(Data for review):
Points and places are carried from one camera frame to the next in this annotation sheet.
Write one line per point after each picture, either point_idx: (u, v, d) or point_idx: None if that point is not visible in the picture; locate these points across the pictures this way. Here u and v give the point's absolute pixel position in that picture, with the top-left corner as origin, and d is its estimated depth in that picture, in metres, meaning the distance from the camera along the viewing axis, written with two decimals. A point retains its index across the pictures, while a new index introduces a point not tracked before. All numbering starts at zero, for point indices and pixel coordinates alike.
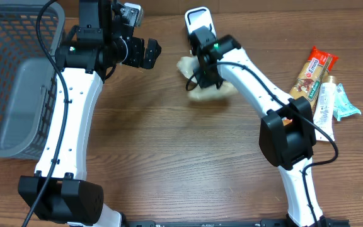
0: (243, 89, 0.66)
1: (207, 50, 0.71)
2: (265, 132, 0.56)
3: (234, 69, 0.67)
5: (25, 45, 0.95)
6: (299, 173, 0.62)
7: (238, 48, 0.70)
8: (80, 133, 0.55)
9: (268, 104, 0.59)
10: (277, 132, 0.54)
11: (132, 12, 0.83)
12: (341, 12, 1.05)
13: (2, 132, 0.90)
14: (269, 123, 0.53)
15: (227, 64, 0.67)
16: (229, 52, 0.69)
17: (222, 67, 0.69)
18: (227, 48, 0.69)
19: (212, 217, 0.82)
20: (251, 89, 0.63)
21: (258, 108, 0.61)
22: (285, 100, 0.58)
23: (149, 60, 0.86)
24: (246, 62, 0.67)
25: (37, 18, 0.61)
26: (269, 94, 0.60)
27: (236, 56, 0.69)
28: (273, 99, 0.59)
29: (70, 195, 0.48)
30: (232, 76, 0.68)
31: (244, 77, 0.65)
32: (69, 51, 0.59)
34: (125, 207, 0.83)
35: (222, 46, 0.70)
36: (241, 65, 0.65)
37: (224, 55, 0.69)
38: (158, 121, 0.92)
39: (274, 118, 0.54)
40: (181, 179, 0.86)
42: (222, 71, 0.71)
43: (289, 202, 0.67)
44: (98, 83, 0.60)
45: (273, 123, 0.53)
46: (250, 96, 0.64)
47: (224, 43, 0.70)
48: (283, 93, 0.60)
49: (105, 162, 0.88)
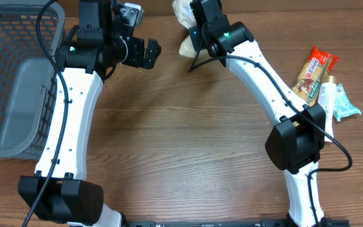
0: (254, 87, 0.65)
1: (214, 38, 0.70)
2: (275, 139, 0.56)
3: (245, 65, 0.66)
5: (25, 45, 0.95)
6: (304, 177, 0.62)
7: (249, 41, 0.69)
8: (80, 133, 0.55)
9: (281, 110, 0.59)
10: (290, 139, 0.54)
11: (132, 12, 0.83)
12: (341, 12, 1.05)
13: (2, 132, 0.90)
14: (282, 132, 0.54)
15: (239, 60, 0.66)
16: (241, 45, 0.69)
17: (232, 62, 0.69)
18: (237, 42, 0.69)
19: (212, 217, 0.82)
20: (264, 89, 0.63)
21: (270, 111, 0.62)
22: (300, 107, 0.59)
23: (149, 59, 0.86)
24: (258, 58, 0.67)
25: (36, 18, 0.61)
26: (283, 99, 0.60)
27: (246, 50, 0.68)
28: (287, 104, 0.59)
29: (70, 195, 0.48)
30: (242, 72, 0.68)
31: (256, 74, 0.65)
32: (69, 50, 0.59)
34: (125, 207, 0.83)
35: (231, 35, 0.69)
36: (254, 63, 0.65)
37: (235, 48, 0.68)
38: (158, 121, 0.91)
39: (287, 126, 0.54)
40: (181, 179, 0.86)
42: (230, 65, 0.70)
43: (291, 202, 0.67)
44: (98, 84, 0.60)
45: (286, 132, 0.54)
46: (261, 96, 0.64)
47: (235, 33, 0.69)
48: (298, 98, 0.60)
49: (105, 162, 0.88)
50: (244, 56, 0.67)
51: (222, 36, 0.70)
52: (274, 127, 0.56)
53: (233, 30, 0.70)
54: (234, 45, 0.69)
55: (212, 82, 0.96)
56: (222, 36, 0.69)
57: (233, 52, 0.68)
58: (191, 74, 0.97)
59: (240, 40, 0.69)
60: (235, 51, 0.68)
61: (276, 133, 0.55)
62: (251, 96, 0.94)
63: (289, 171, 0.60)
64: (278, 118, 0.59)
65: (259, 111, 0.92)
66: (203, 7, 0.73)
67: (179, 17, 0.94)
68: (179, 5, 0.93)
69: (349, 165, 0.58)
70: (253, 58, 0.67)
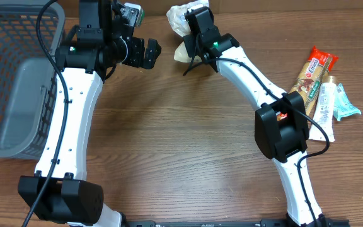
0: (241, 84, 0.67)
1: (205, 46, 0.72)
2: (258, 125, 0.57)
3: (231, 65, 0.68)
5: (25, 45, 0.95)
6: (293, 166, 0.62)
7: (236, 46, 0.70)
8: (80, 133, 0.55)
9: (262, 98, 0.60)
10: (270, 123, 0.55)
11: (132, 12, 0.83)
12: (341, 12, 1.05)
13: (2, 132, 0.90)
14: (262, 116, 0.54)
15: (225, 61, 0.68)
16: (227, 50, 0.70)
17: (221, 64, 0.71)
18: (225, 46, 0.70)
19: (212, 217, 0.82)
20: (248, 84, 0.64)
21: (254, 103, 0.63)
22: (278, 95, 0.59)
23: (149, 60, 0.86)
24: (243, 60, 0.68)
25: (36, 18, 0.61)
26: (263, 89, 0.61)
27: (233, 53, 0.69)
28: (267, 93, 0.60)
29: (69, 195, 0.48)
30: (231, 73, 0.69)
31: (242, 73, 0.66)
32: (69, 50, 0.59)
34: (125, 207, 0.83)
35: (220, 45, 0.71)
36: (238, 62, 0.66)
37: (223, 52, 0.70)
38: (159, 121, 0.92)
39: (268, 111, 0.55)
40: (181, 179, 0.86)
42: (220, 67, 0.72)
43: (288, 202, 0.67)
44: (98, 84, 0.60)
45: (266, 116, 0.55)
46: (246, 91, 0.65)
47: (223, 45, 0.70)
48: (278, 87, 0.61)
49: (105, 162, 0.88)
50: (230, 57, 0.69)
51: (212, 45, 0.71)
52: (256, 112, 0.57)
53: (222, 40, 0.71)
54: (222, 50, 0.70)
55: (212, 82, 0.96)
56: (212, 45, 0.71)
57: (221, 55, 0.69)
58: (191, 74, 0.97)
59: (227, 45, 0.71)
60: (223, 54, 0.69)
61: (258, 118, 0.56)
62: None
63: (278, 159, 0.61)
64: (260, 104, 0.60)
65: None
66: (196, 20, 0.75)
67: (173, 26, 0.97)
68: (173, 15, 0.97)
69: (326, 148, 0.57)
70: (239, 59, 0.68)
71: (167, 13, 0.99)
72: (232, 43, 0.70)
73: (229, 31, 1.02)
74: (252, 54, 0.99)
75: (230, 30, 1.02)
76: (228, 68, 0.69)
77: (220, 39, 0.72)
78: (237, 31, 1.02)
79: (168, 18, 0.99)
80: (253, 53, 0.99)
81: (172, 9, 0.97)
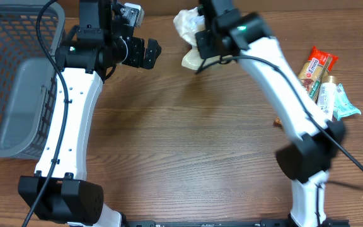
0: (271, 94, 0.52)
1: (225, 29, 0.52)
2: (293, 153, 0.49)
3: (262, 68, 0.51)
5: (25, 45, 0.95)
6: (313, 186, 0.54)
7: (268, 38, 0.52)
8: (80, 133, 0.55)
9: (301, 123, 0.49)
10: (310, 157, 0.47)
11: (132, 12, 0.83)
12: (341, 12, 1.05)
13: (2, 132, 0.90)
14: (302, 150, 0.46)
15: (256, 60, 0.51)
16: (256, 42, 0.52)
17: (249, 64, 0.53)
18: (254, 32, 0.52)
19: (212, 217, 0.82)
20: (284, 100, 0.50)
21: (288, 125, 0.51)
22: (321, 122, 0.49)
23: (149, 60, 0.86)
24: (278, 61, 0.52)
25: (37, 18, 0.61)
26: (304, 111, 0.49)
27: (265, 48, 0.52)
28: (308, 118, 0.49)
29: (69, 195, 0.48)
30: (261, 78, 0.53)
31: (276, 82, 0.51)
32: (68, 50, 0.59)
34: (125, 207, 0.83)
35: (248, 28, 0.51)
36: (274, 66, 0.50)
37: (251, 46, 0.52)
38: (159, 121, 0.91)
39: (309, 144, 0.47)
40: (181, 179, 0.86)
42: (244, 65, 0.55)
43: (295, 203, 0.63)
44: (98, 84, 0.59)
45: (307, 150, 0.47)
46: (280, 106, 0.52)
47: (251, 29, 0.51)
48: (320, 110, 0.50)
49: (105, 162, 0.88)
50: (261, 56, 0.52)
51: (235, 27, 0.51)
52: (294, 140, 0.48)
53: (247, 19, 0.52)
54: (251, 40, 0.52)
55: (212, 82, 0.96)
56: (234, 28, 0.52)
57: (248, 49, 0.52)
58: (191, 74, 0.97)
59: (256, 26, 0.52)
60: (251, 48, 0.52)
61: (296, 149, 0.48)
62: (251, 96, 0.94)
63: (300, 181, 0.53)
64: (300, 133, 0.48)
65: (259, 111, 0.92)
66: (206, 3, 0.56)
67: (182, 31, 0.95)
68: (183, 19, 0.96)
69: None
70: (272, 59, 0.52)
71: (176, 18, 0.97)
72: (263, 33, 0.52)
73: None
74: None
75: None
76: (258, 72, 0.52)
77: (242, 20, 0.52)
78: None
79: (175, 25, 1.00)
80: None
81: (181, 14, 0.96)
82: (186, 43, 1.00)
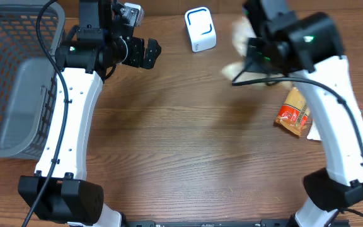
0: (326, 126, 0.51)
1: (285, 35, 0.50)
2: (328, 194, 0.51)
3: (326, 96, 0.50)
5: (25, 45, 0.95)
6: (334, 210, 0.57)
7: (339, 57, 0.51)
8: (80, 133, 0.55)
9: (354, 169, 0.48)
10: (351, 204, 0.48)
11: (132, 12, 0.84)
12: (341, 12, 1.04)
13: (2, 132, 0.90)
14: (349, 200, 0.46)
15: (320, 88, 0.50)
16: (324, 63, 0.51)
17: (309, 87, 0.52)
18: (322, 42, 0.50)
19: (212, 217, 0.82)
20: (341, 138, 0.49)
21: (335, 162, 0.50)
22: None
23: (149, 59, 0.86)
24: (343, 91, 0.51)
25: (36, 18, 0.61)
26: (361, 156, 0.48)
27: (330, 74, 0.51)
28: None
29: (69, 195, 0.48)
30: (319, 107, 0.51)
31: (337, 116, 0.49)
32: (68, 50, 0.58)
34: (125, 207, 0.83)
35: (316, 38, 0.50)
36: (340, 99, 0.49)
37: (317, 64, 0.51)
38: (158, 121, 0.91)
39: (356, 194, 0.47)
40: (181, 179, 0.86)
42: (302, 86, 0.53)
43: (304, 210, 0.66)
44: (98, 83, 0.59)
45: (353, 200, 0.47)
46: (331, 138, 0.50)
47: (319, 39, 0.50)
48: None
49: (105, 162, 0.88)
50: (326, 84, 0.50)
51: (299, 34, 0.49)
52: (341, 188, 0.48)
53: (314, 22, 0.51)
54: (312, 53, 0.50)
55: (212, 82, 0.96)
56: (295, 31, 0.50)
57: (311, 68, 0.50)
58: (191, 74, 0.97)
59: (326, 33, 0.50)
60: (315, 70, 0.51)
61: (340, 196, 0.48)
62: (251, 96, 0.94)
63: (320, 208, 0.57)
64: (350, 180, 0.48)
65: (259, 111, 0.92)
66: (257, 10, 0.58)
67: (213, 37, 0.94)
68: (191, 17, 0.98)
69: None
70: (338, 87, 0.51)
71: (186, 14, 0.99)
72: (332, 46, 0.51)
73: (229, 31, 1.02)
74: None
75: (230, 30, 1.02)
76: (317, 100, 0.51)
77: (302, 23, 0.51)
78: None
79: (185, 23, 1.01)
80: None
81: (190, 11, 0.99)
82: (186, 43, 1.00)
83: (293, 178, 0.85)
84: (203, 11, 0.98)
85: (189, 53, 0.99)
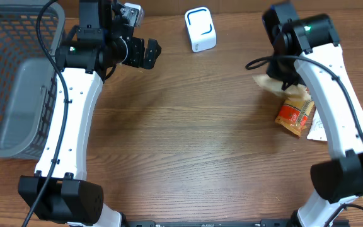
0: (324, 104, 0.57)
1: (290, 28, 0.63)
2: (330, 172, 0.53)
3: (322, 74, 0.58)
5: (25, 45, 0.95)
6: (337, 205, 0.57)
7: (334, 45, 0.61)
8: (80, 133, 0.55)
9: (350, 140, 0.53)
10: (350, 176, 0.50)
11: (132, 12, 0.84)
12: (341, 12, 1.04)
13: (2, 132, 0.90)
14: (344, 168, 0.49)
15: (317, 65, 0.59)
16: (321, 47, 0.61)
17: (305, 66, 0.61)
18: (319, 34, 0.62)
19: (212, 217, 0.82)
20: (336, 111, 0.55)
21: (333, 135, 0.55)
22: None
23: (149, 59, 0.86)
24: (338, 70, 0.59)
25: (37, 19, 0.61)
26: (356, 128, 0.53)
27: (326, 57, 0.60)
28: (359, 136, 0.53)
29: (69, 195, 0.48)
30: (316, 84, 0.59)
31: (331, 91, 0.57)
32: (69, 50, 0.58)
34: (125, 207, 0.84)
35: (314, 31, 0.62)
36: (333, 76, 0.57)
37: (315, 48, 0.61)
38: (159, 121, 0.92)
39: (351, 163, 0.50)
40: (181, 179, 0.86)
42: (302, 70, 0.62)
43: (307, 205, 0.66)
44: (98, 84, 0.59)
45: (348, 168, 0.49)
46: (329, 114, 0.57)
47: (317, 33, 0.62)
48: None
49: (105, 162, 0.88)
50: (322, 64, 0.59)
51: (300, 25, 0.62)
52: (337, 159, 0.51)
53: (314, 21, 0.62)
54: (312, 40, 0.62)
55: (212, 82, 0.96)
56: (299, 26, 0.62)
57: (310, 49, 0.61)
58: (191, 74, 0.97)
59: (324, 28, 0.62)
60: (313, 52, 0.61)
61: (337, 167, 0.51)
62: (251, 96, 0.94)
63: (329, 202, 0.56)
64: (345, 149, 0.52)
65: (259, 111, 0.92)
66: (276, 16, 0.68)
67: None
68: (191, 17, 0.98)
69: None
70: (333, 68, 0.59)
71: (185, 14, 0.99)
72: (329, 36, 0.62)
73: (229, 31, 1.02)
74: (252, 54, 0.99)
75: (230, 30, 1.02)
76: (314, 77, 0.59)
77: (307, 21, 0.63)
78: (237, 31, 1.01)
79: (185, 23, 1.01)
80: (253, 53, 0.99)
81: (190, 11, 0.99)
82: (186, 43, 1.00)
83: (293, 178, 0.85)
84: (203, 11, 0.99)
85: (189, 53, 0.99)
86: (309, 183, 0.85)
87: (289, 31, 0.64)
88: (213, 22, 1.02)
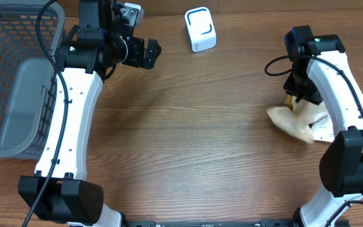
0: (330, 96, 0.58)
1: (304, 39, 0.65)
2: (333, 154, 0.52)
3: (328, 70, 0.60)
5: (25, 45, 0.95)
6: (341, 201, 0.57)
7: (340, 52, 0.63)
8: (80, 133, 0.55)
9: (353, 120, 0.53)
10: (352, 152, 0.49)
11: (132, 12, 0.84)
12: (341, 12, 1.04)
13: (2, 132, 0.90)
14: (346, 139, 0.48)
15: (322, 62, 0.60)
16: (329, 53, 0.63)
17: (313, 65, 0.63)
18: (328, 46, 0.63)
19: (212, 217, 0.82)
20: (340, 98, 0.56)
21: (338, 122, 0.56)
22: None
23: (149, 59, 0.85)
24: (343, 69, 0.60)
25: (37, 19, 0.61)
26: (358, 111, 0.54)
27: (334, 58, 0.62)
28: (362, 117, 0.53)
29: (70, 195, 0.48)
30: (322, 79, 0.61)
31: (336, 82, 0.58)
32: (69, 50, 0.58)
34: (125, 207, 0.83)
35: (323, 42, 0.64)
36: (338, 70, 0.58)
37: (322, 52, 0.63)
38: (159, 121, 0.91)
39: (355, 137, 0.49)
40: (181, 179, 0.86)
42: (311, 70, 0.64)
43: (311, 203, 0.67)
44: (98, 84, 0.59)
45: (351, 142, 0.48)
46: (333, 103, 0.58)
47: (326, 43, 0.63)
48: None
49: (105, 162, 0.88)
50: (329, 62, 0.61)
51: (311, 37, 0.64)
52: (339, 134, 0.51)
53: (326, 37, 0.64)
54: (322, 49, 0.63)
55: (212, 82, 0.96)
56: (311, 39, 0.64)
57: (319, 55, 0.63)
58: (191, 74, 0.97)
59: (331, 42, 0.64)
60: (320, 54, 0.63)
61: (340, 142, 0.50)
62: (251, 96, 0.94)
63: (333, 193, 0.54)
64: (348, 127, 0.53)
65: (259, 111, 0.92)
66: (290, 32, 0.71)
67: None
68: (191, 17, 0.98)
69: None
70: (338, 66, 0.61)
71: (185, 14, 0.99)
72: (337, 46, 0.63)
73: (229, 31, 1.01)
74: (252, 54, 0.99)
75: (230, 30, 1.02)
76: (321, 73, 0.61)
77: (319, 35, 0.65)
78: (236, 31, 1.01)
79: (185, 23, 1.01)
80: (253, 53, 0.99)
81: (190, 11, 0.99)
82: (186, 43, 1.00)
83: (293, 178, 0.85)
84: (203, 11, 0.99)
85: (189, 53, 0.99)
86: (308, 183, 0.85)
87: (302, 43, 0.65)
88: (213, 22, 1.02)
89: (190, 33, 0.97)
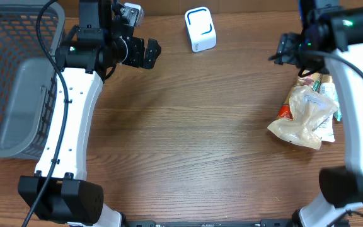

(The task):
The expected answer is each line of the records above that includes the string "camera".

(Result for this exercise):
Points and places are carried from one camera frame to the next in this annotation sheet.
Write one line per point after each picture, either point_idx: (u, v, d) or point_idx: None if that point is not visible in the picture; locate these points across the pictures this way. Here u and v give the point's absolute pixel position in that picture, with the top-left corner as origin, and d is its estimated depth in that picture, in metres, meaning the distance from the camera along the viewing axis, written with two decimals. A point retains its index across the pictures, while a new index introduces a point not tracked before. All numbering starts at zero, for point indices and pixel coordinates alike.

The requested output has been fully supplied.